For medicinal / health purposes, ginger has been used extensively by the Chinese to help dysentery, toothache, rheumatism, malaria, nausea and to soothe a cold. It can also be used as a laxative (so be careful not to drink too much ginger tea)! As an essential oil ginger is used in aromatherapy to treat poor circulation, muscular pains arthritis and rheumatism.

In cosmetics ginger is used in the more exotic, spicy fragrances; typically of the East and Asia.

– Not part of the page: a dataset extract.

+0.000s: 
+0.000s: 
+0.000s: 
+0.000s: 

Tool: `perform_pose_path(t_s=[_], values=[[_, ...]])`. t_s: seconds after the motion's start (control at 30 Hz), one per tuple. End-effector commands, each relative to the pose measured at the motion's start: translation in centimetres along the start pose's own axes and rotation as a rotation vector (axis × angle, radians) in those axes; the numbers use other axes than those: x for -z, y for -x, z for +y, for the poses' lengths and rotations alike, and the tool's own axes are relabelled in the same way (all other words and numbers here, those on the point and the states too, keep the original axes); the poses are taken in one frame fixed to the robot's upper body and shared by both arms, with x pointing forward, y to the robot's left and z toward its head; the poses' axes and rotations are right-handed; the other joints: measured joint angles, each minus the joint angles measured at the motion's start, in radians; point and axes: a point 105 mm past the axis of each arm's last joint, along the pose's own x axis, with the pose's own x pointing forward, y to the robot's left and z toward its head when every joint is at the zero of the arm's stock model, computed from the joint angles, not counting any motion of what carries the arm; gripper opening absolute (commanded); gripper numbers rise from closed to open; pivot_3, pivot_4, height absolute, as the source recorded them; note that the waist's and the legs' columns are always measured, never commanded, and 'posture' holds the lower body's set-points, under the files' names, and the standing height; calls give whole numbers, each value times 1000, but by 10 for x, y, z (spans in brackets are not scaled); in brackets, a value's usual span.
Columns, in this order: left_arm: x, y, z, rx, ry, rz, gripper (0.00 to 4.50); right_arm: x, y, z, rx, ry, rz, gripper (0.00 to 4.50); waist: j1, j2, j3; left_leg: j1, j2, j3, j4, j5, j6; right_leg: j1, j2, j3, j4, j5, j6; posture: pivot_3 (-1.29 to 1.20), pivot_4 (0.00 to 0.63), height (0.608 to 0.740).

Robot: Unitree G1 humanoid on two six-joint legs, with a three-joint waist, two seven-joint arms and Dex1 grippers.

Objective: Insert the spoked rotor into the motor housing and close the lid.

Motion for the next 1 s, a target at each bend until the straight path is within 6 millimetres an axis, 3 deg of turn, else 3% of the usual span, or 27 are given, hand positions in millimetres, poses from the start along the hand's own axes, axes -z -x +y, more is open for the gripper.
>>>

Mace and Nutmeg: these 2 spices come from the same fruit tree, that is native to the Spice (Moluccas) Islands, in Southeast Asia. The fruit reminds one of an apricot, but when it is ripe, it splits to reveal a walnut-sized seed. The orange, lacy strips covering the seed are the mace. Inside its shell is the seed – the nutmeg.

The Arabs and Indians used it for digestive, liver and skin problems, as well as believed that it had aphrodisiac qualities as well. Nutmeg only became popular from the 16th century, when the Portuguese traded with it and started using it in the kitchen. Then the Dutch started trading with it and using it, and today it is used in many Dutch recipes.

Both spices have got the same smell, but mace is much stronger and slightly bitter than nutmeg; use it, in moderation, in savoury dishes. Nutmeg, on the other hand, is used in sweet dishes, biscuits and milky puddings (deserts). Here are a few more ideas where you can add either mace or nutmeg:
Mace – add it to a white sauce, to flavour fish, terrines and pâté; use in soups and casseroles; flavouring cheese and egg dishes; add them to your home-made pickles / chutneys to keep the liquid from clouding.
Nutmeg – add it to milk-based sauces, custard and puddings; add flavour to spinach, cauliflower, potato and white cabbage; add to cakes, tea breads, muffins and biscuits.